4

I've tried searching the web, and a number of different things I've read on the web, but don't seem to get the desired result.

I'm using Windows 7 and Python 3.6.

I'm connecting to an Oracle db with cx_oracle and creating a text file with the query results. The file that is created (which I'll call my_file.txt to make it easy) has 3688 lines in it all with CRLF which needs to be converted to the unix LF.

If I run python crlf.py my_file.txt it is all converted correctly & there is no issues, but that means I need to run another command manually which I do not want to do.

So I tried adding the code below to my file.

filename = "NameOfFileToBeConverted"
fileContents = open(filename,"r").read()
f = open(filename,"w", newline="\n")
f.write(fileContents)
f.close()

This does convert the majority of the CRLF to LF but @ line 3501 it has a NUL character 3500 times on the one line followed by a row of data from the database & it ends with the CRLF, every line from here on still has the CRLF.

So with that not working, I removed it and then tried

import subprocess
subprocess.Popen("crlf.py "+ filename, shell=True)

I also tried using

import os
os.system("crlf.py "+ filename)

The "+ filename" in the two examples above is just providing the filename that is created during the data extract.
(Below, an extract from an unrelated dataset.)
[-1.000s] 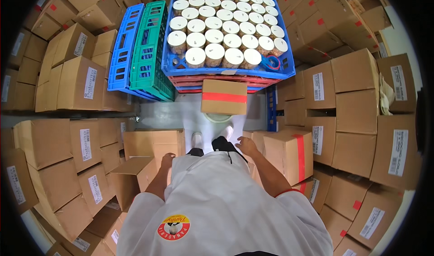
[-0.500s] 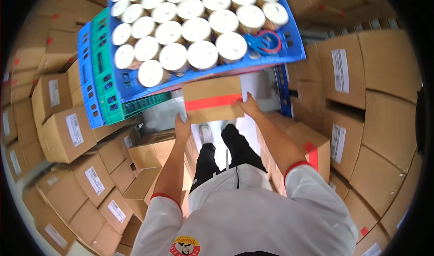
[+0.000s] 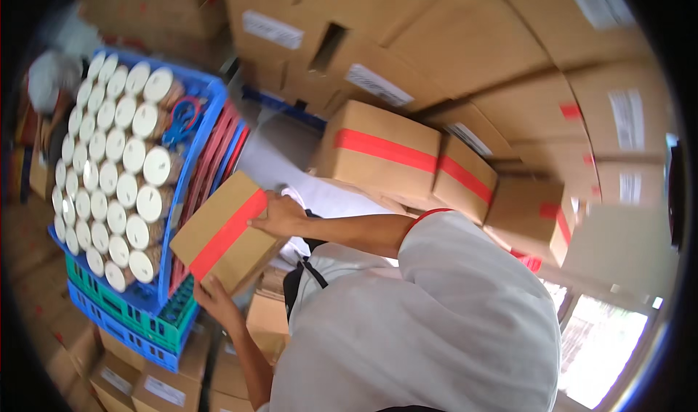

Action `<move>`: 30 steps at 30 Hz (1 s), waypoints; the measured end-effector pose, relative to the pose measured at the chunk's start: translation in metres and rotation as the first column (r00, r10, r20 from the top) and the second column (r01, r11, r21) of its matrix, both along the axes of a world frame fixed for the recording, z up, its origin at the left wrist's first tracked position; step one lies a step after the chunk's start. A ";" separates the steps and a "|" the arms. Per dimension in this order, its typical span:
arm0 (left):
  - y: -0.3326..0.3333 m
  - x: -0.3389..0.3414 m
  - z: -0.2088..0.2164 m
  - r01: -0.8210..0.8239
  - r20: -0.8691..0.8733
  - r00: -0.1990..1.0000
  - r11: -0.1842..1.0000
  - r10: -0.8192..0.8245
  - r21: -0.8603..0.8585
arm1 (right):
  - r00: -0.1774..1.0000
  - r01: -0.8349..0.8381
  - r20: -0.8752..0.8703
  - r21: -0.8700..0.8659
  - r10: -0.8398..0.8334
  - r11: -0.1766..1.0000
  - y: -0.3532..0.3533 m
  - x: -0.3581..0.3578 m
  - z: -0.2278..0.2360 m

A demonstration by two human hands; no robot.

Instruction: The person tapes the bottom of a cardboard box using a tape dispenser, places several plastic containers of food from a blue crate into the box, and then seals the top of the box with tape before moving it to a stack of other packed boxes.

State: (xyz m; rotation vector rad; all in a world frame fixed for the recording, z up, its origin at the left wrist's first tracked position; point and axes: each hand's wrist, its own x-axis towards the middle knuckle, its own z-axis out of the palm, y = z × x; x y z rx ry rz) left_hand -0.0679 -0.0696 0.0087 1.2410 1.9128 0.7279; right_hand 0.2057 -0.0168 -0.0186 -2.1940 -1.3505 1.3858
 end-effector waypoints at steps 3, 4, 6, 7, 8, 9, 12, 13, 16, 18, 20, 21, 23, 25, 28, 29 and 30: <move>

I don't know what else to try from here.

halfer
  • 19,824
  • 17
  • 99
  • 186
torz
  • 41
  • 1
  • 3
  • Why not use the correct newline when generating the file in the first place? – Ignacio Vazquez-Abrams Nov 08 '17 at 11:27
  • This is what I have used when writing the file `csv.writer(open("D:/Users/username/Desktop/EXTRACT_INPUT_"+dt_today+".txt","w"), delimiter=",", lineterminator="\n")` the \n is the correct newline isn't it? – torz Nov 08 '17 at 11:54

1 Answers1

6

Convert Line Endings in-place (with Python 3)

Windows to Linux/Unix

Here is a short script for directly converting Windows line endings (\r\n also called CRLF) to Linux/Unix line endings (\n also called LF) in-place (without creating an extra output file):

# replacement strings
WINDOWS_LINE_ENDING = b'\r\n'
UNIX_LINE_ENDING = b'\n'

# relative or absolute file path, e.g.:
file_path = r"c:\Users\Username\Desktop\file.txt"
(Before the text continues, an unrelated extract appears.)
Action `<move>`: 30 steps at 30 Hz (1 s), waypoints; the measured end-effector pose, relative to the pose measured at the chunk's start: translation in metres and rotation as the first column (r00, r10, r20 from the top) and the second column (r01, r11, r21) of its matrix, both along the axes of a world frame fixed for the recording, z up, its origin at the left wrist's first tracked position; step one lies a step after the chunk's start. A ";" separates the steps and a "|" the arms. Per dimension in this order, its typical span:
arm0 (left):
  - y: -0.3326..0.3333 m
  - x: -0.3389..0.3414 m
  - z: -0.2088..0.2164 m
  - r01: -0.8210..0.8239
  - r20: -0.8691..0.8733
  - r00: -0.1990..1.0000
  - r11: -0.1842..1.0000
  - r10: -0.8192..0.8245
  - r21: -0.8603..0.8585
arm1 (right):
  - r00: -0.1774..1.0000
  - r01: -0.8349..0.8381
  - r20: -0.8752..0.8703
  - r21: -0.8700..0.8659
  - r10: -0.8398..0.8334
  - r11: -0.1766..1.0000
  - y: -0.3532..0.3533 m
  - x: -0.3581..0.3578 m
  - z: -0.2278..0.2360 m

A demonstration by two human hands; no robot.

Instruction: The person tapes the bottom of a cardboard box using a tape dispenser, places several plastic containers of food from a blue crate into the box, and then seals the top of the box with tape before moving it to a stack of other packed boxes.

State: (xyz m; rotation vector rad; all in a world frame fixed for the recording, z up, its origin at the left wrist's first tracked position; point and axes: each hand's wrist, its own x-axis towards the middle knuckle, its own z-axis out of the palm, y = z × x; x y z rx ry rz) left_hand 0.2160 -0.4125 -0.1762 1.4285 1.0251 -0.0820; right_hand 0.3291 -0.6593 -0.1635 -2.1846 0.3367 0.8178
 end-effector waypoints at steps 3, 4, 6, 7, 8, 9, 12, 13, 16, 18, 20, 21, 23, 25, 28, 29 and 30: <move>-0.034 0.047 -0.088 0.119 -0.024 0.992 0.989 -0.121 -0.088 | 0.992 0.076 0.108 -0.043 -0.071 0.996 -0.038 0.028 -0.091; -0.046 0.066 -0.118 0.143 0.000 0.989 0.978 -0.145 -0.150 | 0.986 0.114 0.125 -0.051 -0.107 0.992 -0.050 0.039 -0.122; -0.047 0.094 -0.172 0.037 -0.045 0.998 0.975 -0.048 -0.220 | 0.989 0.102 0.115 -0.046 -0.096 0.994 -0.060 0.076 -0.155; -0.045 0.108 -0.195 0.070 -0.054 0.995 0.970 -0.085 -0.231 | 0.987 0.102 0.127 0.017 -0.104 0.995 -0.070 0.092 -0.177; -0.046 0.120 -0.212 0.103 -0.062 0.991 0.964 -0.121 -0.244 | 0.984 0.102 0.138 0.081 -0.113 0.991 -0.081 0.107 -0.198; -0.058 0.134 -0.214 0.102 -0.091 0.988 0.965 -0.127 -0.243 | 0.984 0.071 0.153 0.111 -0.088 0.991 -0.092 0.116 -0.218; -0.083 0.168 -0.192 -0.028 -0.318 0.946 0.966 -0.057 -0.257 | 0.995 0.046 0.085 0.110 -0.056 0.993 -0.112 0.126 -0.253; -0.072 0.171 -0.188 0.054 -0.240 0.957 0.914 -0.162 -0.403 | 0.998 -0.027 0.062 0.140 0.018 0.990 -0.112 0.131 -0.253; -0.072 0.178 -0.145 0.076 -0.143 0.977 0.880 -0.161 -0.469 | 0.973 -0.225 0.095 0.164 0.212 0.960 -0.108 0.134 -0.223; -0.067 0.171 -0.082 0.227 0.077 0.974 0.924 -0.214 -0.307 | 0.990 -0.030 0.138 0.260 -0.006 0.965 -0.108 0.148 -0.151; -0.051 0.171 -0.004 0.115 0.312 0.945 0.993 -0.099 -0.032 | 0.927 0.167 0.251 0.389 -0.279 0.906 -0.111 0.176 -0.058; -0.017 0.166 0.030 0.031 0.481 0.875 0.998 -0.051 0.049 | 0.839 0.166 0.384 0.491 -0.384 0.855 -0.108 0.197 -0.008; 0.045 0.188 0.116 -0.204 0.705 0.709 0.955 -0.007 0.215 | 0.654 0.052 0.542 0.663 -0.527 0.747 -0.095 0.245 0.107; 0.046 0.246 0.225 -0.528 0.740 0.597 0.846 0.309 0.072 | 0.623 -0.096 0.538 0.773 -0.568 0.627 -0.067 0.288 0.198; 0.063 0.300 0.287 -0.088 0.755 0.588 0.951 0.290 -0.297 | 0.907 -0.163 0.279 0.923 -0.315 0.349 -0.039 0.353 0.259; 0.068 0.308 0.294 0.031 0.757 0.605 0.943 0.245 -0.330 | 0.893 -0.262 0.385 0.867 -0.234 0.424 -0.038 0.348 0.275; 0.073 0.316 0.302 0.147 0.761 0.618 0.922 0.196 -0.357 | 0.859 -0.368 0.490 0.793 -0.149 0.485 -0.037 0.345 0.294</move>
with open(file_path, 'rb') as open_file:
    content = open_file.read()

content = content.replace(WINDOWS_LINE_ENDING, UNIX_LINE_ENDING)

with open(file_path, 'wb') as open_file:
    open_file.write(content)

Linux/Unix to Windows

Just swap the line endings to content.replace(UNIX_LINE_ENDING, WINDOWS_LINE_ENDING).


Code Explanation

  • Important: Binary Mode We need to make sure that we open the file both times in binary mode (mode='rb' and mode='wb') for the conversion to work.
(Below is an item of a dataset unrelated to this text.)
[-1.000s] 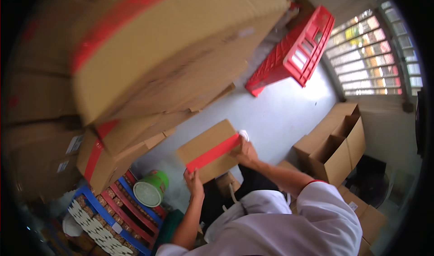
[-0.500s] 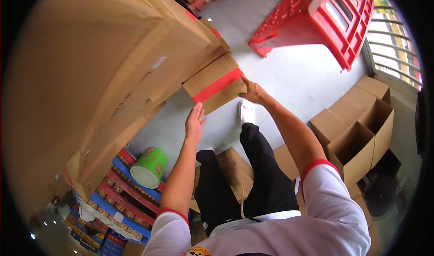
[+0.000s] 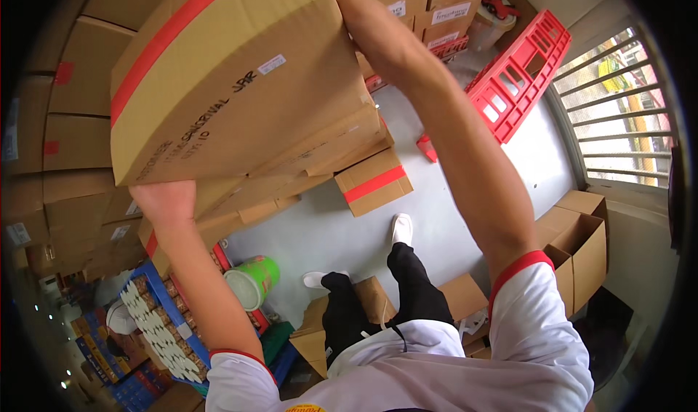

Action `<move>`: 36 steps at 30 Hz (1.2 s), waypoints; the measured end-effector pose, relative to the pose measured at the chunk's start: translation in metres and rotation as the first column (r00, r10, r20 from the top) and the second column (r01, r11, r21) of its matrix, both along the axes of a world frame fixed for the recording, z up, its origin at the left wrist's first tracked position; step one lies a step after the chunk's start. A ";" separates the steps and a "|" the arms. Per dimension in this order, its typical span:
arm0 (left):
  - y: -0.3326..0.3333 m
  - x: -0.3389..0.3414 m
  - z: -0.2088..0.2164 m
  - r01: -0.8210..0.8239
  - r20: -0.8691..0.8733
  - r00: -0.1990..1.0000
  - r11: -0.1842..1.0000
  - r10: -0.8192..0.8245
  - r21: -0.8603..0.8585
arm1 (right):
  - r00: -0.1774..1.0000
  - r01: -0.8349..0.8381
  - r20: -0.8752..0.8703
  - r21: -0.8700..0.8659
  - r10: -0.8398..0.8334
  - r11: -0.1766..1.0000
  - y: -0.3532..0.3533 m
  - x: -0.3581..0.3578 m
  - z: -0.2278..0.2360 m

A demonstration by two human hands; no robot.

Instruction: The person tapes the bottom of a cardboard box using a tape dispenser, places several plastic containers of food from a blue crate into the box, and then seals the top of the box with tape before moving it to a stack of other packed boxes.

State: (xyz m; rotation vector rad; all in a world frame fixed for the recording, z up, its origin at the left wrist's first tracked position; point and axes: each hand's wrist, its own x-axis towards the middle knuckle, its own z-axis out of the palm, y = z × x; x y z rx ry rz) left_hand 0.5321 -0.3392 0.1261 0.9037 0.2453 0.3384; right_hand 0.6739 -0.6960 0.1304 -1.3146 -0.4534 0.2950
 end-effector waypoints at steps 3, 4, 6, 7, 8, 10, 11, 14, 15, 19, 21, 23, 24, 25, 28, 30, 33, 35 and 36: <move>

    When opening files in text mode (mode='r' or mode='w' without b), the platform's native line endings (\r\n on Windows and \r on old Mac OS versions) are automatically converted to Python's Unix-style line endings: \n. So the call to content.replace() couldn't find any line endings to replace.

    In binary mode, no such conversion is done.

  • Binary Strings In Python 3, if not declared otherwise, strings are stored as Unicode (UTF-8). But we open our files in binary mode - therefore we need to add b in front of our replacement strings to tell Python to handle those strings as binary, too.

  • Raw Strings On Windows the path separator is a backslash \ which we would need to escape in a normal Python string with \\. By adding r in front of the string we create a so called raw string which doesn't need any escaping. So you can directly copy/paste the path from Windows Explorer.

  • Alternative We open the file twice to avoid the need of repositioning the file pointer. We also could have opened the file once with mode='rb+' but then we would have needed to move the pointer back to start after reading its content (open_file.seek(0)) and truncate its original content before writing the new one (open_file.truncate(0)).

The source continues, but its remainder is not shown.